Records from a data source
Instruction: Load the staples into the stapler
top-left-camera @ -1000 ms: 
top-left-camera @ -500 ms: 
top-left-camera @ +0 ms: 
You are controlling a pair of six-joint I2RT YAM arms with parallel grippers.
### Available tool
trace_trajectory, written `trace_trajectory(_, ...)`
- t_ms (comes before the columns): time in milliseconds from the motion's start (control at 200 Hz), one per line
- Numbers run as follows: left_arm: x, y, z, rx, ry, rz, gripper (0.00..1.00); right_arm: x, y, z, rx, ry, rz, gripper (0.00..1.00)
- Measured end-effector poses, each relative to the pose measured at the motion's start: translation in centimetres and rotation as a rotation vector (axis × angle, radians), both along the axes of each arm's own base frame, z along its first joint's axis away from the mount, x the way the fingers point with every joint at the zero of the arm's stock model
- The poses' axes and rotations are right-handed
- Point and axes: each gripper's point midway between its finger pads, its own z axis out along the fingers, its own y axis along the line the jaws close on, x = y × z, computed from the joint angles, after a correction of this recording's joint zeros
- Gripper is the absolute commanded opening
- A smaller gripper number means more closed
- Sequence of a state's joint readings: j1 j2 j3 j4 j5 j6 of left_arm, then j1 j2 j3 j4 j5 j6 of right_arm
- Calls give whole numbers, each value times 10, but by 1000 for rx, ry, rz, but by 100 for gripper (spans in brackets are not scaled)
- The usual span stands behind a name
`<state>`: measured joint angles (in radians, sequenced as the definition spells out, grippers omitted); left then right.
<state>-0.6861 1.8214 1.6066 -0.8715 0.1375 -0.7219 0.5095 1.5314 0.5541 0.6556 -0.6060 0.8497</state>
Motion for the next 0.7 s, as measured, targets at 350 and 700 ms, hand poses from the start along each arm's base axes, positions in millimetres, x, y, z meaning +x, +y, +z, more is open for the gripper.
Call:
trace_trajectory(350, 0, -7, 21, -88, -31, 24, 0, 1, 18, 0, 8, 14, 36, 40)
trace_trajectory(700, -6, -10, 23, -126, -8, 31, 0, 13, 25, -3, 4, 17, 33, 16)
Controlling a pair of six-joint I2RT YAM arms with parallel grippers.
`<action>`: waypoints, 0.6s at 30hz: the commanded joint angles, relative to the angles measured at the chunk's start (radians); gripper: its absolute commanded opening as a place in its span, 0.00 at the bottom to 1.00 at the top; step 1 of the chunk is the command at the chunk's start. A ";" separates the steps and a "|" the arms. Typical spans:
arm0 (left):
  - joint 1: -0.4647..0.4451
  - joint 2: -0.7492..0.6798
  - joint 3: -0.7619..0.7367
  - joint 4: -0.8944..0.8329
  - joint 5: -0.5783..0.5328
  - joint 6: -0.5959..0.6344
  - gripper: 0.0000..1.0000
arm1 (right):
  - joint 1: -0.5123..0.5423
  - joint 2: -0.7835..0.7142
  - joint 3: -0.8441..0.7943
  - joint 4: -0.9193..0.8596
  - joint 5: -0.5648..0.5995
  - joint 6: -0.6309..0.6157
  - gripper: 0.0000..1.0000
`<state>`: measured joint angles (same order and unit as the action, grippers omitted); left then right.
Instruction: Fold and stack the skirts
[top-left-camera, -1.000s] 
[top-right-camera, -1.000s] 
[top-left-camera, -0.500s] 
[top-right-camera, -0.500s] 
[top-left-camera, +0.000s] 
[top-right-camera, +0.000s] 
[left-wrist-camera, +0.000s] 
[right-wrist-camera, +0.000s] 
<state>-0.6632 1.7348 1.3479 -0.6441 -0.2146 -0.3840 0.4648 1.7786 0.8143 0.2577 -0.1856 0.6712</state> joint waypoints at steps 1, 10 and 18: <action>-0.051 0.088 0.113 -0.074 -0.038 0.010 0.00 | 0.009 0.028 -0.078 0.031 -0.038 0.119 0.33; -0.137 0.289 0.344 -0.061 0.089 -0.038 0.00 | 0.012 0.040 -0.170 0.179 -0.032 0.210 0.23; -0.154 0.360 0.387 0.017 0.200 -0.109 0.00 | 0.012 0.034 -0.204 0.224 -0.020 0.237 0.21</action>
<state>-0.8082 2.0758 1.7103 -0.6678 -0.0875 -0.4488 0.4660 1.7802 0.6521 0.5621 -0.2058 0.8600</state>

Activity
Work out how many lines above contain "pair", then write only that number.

Exercise response
2